Water freezes, it flows, it carves through mountains and ices over Mars. It bathes, it nourishes and it’s becoming increasingly difficult to attain in a clean, usable form. Recognizing this trend and its global implications, former students of Professor Antonio Bogaert’s Practice in Photography course have developed an exhibit that draws attention to the beauty of water in all its forms and to the element’s environmental, social, political and cultural significance.

Their project, called Aqua, is displayed on the first floor of the Allen Building. The exhibit was inspired by Charles Fishman’s book, The Big Thirst: The Secret Life and Turbulent Future of Water, which Bogaert’s students were required to read before developing their portfolios. The novel explores water as a resource, a marvel and the center of a global crisis.

“The water images presented by the students invite us all to become more water-conscious, and to appreciate the beauty and wonder of this precious resource,” Bogaert wrote in an e-mail. He said the greatest success of the project was the students’ increased awareness of water’s fundamental importance and of Western society’s privileged abundance of the resource. The photographs range in size and subject—some are in full color, while others are in black and white. There are images of crashing waves, refracted light, rippling effects and drainage pipes.

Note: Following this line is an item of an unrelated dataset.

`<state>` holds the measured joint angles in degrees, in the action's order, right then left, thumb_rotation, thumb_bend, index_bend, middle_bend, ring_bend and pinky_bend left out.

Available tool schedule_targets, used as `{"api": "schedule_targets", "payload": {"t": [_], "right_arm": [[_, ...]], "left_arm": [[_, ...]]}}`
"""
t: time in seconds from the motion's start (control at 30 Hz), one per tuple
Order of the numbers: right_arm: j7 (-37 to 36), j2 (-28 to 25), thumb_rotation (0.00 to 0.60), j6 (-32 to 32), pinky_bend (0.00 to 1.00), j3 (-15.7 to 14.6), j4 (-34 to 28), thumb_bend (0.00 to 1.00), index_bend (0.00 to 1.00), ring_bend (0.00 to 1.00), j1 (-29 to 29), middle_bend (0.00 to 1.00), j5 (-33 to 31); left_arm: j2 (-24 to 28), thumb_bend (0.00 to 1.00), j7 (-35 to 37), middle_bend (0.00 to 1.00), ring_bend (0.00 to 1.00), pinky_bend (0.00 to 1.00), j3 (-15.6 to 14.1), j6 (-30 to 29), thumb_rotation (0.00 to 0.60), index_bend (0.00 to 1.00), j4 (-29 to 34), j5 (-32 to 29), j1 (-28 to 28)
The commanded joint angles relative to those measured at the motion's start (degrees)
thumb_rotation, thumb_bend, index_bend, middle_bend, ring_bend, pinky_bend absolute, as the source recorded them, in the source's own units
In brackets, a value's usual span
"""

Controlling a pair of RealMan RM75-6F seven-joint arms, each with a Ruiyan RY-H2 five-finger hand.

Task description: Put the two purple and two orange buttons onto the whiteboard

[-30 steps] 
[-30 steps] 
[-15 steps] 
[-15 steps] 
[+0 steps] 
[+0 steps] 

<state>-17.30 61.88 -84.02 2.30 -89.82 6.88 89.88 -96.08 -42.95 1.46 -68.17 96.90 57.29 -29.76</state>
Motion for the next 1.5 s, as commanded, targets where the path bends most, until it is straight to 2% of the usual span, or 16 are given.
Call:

The exhibit, made possible by a $3500 grant given from Duke alum Benjamin Holloway and his wife Rita, has raised $450 to date, wrote Danette Clark of the Office of the Vice Provost of the Arts in an e-mail. The group hopes to raise a total of $1500 for Water.org, which supports community-driven water restoration programs in developing countries.

“Since we were working on the water theme as a personal final portfolio theme, students thought we could combine the exhibit with a fundraiser for Water.org, not only showing the aesthetic results from the water project, but also to help bring clean water to a community,” Bogaert said.

Senior Ishita Chordia, whose portfolio explored the different emotions water can portray, said she was excited that her work was serving a higher purpose. Her piece that was selected for the exhibit depicts a reflection of the sky in a puddle near her Central Campus apartment, highlighting the introspective quality that water inspires.

“You really notice different things about water, or whatever your subject is, when you have a camera in your hand,” Chordia said. “I would definitely encourage everyone to go out there with a camera.”

Aqua will be on display through December 6 on the first floor of the Allen Building. The images are available for sale through that date.